YOUR INSTRUCTIONS: What follows is a listing; give it again exactly, in its entirety.

DATA LISTING:
▬▬▬

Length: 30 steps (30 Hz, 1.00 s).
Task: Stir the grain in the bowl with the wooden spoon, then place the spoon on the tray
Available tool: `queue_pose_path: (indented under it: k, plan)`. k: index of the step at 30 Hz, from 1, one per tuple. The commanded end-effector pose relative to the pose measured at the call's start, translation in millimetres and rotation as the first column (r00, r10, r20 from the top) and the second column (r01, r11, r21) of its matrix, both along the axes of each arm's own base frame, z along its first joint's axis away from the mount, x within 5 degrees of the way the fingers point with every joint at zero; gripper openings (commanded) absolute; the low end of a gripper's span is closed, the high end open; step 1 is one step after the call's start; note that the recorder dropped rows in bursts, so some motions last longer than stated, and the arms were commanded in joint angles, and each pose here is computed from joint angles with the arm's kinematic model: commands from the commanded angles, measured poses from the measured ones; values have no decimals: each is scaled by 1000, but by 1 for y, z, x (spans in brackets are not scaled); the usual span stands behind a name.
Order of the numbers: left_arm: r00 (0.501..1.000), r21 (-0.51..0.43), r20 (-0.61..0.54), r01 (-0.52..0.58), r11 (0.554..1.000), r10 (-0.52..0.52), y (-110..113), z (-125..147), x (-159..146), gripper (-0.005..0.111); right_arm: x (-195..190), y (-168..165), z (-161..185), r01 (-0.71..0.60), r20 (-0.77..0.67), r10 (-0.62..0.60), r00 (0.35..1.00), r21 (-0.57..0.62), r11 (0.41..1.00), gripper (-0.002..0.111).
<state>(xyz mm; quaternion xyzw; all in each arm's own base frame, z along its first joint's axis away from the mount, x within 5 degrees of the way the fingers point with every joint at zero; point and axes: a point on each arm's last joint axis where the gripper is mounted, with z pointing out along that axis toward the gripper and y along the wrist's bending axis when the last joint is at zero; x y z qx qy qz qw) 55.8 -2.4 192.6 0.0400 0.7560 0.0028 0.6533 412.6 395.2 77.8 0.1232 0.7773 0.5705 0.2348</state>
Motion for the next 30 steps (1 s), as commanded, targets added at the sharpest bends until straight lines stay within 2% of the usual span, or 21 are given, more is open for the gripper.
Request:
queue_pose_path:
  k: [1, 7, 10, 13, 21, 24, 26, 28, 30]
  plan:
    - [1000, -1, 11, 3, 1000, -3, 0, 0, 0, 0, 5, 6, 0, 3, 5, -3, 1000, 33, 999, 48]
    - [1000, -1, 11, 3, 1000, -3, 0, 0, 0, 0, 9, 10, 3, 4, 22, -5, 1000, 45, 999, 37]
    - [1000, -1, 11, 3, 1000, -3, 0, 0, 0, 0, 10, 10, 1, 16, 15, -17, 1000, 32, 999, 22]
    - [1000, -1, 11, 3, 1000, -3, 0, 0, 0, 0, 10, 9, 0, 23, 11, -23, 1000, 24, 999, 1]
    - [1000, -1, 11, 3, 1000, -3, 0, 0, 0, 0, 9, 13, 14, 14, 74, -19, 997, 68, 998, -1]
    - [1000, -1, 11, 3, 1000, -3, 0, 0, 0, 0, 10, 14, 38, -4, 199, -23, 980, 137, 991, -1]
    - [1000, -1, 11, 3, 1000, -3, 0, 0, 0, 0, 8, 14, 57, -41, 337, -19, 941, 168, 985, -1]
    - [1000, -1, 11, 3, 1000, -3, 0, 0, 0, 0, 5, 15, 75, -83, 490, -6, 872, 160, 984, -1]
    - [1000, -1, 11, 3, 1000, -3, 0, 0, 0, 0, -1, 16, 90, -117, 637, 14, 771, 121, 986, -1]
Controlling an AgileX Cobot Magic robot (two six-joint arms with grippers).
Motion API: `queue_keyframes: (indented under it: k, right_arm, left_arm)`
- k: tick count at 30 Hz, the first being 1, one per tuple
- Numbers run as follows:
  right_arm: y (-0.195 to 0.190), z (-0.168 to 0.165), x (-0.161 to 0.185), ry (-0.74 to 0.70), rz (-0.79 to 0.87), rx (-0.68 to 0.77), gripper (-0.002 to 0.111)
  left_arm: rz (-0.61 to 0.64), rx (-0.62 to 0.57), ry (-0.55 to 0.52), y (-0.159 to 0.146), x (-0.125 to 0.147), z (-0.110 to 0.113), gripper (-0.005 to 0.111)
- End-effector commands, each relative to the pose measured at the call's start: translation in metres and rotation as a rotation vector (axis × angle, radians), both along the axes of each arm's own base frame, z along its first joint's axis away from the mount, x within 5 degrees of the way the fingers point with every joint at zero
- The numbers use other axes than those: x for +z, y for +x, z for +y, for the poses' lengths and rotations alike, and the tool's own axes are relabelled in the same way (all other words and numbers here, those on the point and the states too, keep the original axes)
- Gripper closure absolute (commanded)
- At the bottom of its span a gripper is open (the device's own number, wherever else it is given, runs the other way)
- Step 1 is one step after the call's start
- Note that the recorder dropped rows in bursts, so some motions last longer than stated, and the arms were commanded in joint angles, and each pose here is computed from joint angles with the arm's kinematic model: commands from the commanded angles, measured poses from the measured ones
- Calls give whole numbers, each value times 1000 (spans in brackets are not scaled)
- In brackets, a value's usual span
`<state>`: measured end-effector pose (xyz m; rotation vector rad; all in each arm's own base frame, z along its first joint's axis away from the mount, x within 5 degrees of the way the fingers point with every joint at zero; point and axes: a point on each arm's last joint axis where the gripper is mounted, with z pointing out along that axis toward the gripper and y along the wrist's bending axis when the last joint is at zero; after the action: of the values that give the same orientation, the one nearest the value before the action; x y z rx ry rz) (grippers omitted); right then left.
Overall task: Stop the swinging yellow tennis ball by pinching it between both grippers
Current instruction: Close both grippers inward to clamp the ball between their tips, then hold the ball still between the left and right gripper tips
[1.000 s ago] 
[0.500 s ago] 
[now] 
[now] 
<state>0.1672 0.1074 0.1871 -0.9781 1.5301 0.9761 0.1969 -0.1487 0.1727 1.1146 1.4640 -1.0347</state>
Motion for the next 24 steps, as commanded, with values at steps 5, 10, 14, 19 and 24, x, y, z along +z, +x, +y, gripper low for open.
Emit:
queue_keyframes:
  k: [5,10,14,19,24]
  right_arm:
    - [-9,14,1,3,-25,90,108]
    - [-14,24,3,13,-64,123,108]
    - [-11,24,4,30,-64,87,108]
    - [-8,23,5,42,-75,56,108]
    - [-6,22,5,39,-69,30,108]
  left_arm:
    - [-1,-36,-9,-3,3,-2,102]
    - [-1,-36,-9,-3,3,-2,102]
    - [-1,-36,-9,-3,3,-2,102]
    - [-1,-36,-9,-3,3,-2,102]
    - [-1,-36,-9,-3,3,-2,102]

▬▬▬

ANSWER FOR THE TASK:
Length: 30 steps (30 Hz, 1.00 s).
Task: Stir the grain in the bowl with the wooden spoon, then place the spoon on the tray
Available tool: `queue_pose_path: (indented under it: k, plan)`. k: index of the step at 30 Hz, from 1, one per tuple. The commanded end-effector pose relative to the pose measured at the call's start, translation in millimetres and rotation as the first column (r00, r10, r20 from the top) and the second column (r01, r11, r21) of its matrix, both along the axes of each arm's own base frame, z along its first joint's axis away from the mount, x within 5 degrees of the way the fingers point with every joint at zero; gripper openings (commanded) absolute; the low end of a gripper's span is closed, the high end open; step 1 is one step after the call's start; note that the recorder dropped rows in bursts, so some motions last longer than stated, and the arms were commanded in joint angles, and each pose here is computed from joint angles with the arm's kinematic model: commands from the commanded angles, measured poses from the measured ones; values have no decimals: each is scaled by 1000, but by 1 for y, z, x (spans in brackets are not scaled); the usual span stands behind a name.
Order of the numbers: left_arm: r00 (0.501..1.000), r21 (-0.51..0.43), r20 (-0.61..0.54), r01 (-0.52..0.58), r11 (0.554..1.000), r10 (-0.52..0.52), y (-110..113), z (-125..147), x (-159..146), gripper (-0.005..0.111); right_arm: x (-195..190), y (-168..165), z (-161..185), r01 (-0.71..0.60), r20 (-0.77..0.67), r10 (-0.62..0.60), r00 (0.35..1.00), r21 (-0.57..0.62), r11 (0.41..1.00), gripper (-0.002..0.111).
<state>(xyz mm; quaternion xyzw; all in each arm's own base frame, z along its first joint's axis away from the mount, x within 5 degrees of the way the fingers point with every joint at zero; point and axes: a point on each arm's last joint axis where the gripper is mounted, with z pointing out along that axis toward the gripper and y along the wrist's bending axis when the last joint is at zero; x y z qx qy qz qw) 55.8 -2.4 192.6 0.0400 0.7560 0.0028 0.6533 412.6 395.2 77.8 0.1232 0.7773 0.5705 0.2348</state>
Motion for the next 30 steps (1 s), as commanded, targets added at the sharpest bends until straight lines stay within 2% of the usual span, or 21 are given, more is open for the gripper.
Request:
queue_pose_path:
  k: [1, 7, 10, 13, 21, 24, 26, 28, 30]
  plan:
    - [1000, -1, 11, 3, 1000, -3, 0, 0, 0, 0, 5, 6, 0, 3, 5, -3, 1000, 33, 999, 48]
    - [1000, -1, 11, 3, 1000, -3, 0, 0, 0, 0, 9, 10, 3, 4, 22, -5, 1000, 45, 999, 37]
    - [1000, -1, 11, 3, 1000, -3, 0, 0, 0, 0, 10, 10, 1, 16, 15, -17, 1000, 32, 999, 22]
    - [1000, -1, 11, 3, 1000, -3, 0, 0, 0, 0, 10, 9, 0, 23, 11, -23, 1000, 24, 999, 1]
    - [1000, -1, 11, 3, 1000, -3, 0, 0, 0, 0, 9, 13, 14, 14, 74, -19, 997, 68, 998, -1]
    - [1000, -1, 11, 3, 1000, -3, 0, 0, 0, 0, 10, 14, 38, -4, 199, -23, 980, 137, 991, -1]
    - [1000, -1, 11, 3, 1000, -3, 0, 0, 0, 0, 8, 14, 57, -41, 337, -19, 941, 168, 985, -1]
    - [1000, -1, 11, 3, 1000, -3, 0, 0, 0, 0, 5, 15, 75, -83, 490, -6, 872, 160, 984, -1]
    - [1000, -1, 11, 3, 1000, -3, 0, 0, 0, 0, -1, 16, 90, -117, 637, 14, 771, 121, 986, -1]
Controlling an AgileX Cobot Magic robot (two six-joint arms with grippers).
Motion API: `queue_keyframes: (indented under it: k, right_arm, left_arm)`
- k: tick count at 30 Hz, the first being 1, one per tuple
- Numbers run as follows:
  right_arm: y (-0.195 to 0.190), z (-0.168 to 0.165), x (-0.161 to 0.185), ry (-0.74 to 0.70), rz (-0.79 to 0.87), rx (-0.68 to 0.77), gripper (-0.002 to 0.111)
  left_arm: rz (-0.61 to 0.64), rx (-0.62 to 0.57), ry (-0.55 to 0.52), y (-0.159 to 0.146), x (-0.125 to 0.147), z (-0.110 to 0.113), gripper (-0.005 to 0.111)
- End-effector commands, each relative to the pose measured at the call's start: translation in metres and rotation as a rotation vector (axis × angle, radians), both along the axes of each arm's own base frame, z along its first joint's axis away from the mount, x within 5 degrees of the way the fingers point with every joint at zero
- The numbers use other axes than those: x for +z, y for +x, z for +y, for the poses' lengths and rotations alike, and the tool's own axes are relabelled in the same way (all other words and numbers here, those on the point and the states too, keep the original axes)
- Gripper closure absolute (commanded)
- At the bottom of its span a gripper is open (the device's own number, wherever else it is given, runs the other way)
- Step 1 is one step after the call's start
- Note that the recorder dropped rows in bursts, so some motions last longer than stated, and the arms were commanded in joint angles, and each pose here is computed from joint angles with the arm's kinematic model: commands from the commanded angles, measured poses from the measured ones
- Calls give whole numbers, each value times 1000 (spans in brackets are not scaled)
- In brackets, a value's usual span
`<state>`: measured end-effector pose (xyz m; rotation vector rad; all in each arm's own base frame, z along its first joint's axis away from the mount, x within 5 degrees of the way the fingers point with every joint at zero; point and axes: a point on each arm's last joint axis where the gripper is mounted, with z pointing out along that axis toward the gripper and y along the wrist's bending axis when the last joint is at zero; after the action: of the values that give the same orientation, the one nearest the value before the action; x y z rx ry rz) (grippers omitted); right then left.
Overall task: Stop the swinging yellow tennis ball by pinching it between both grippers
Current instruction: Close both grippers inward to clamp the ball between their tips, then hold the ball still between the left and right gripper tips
[1.000 s ago] 
[0.500 s ago] 
[now] 
[now] 
<state>0.1672 0.1074 0.1871 -0.9781 1.5301 0.9761 0.1969 -0.1487 0.1727 1.1146 1.4640 -1.0347</state>
Motion for the next 24 steps, as commanded, with values at steps 5, 10, 14, 19 and 24, x, y, z along +z, +x, +y, gripper low for open.
Emit:
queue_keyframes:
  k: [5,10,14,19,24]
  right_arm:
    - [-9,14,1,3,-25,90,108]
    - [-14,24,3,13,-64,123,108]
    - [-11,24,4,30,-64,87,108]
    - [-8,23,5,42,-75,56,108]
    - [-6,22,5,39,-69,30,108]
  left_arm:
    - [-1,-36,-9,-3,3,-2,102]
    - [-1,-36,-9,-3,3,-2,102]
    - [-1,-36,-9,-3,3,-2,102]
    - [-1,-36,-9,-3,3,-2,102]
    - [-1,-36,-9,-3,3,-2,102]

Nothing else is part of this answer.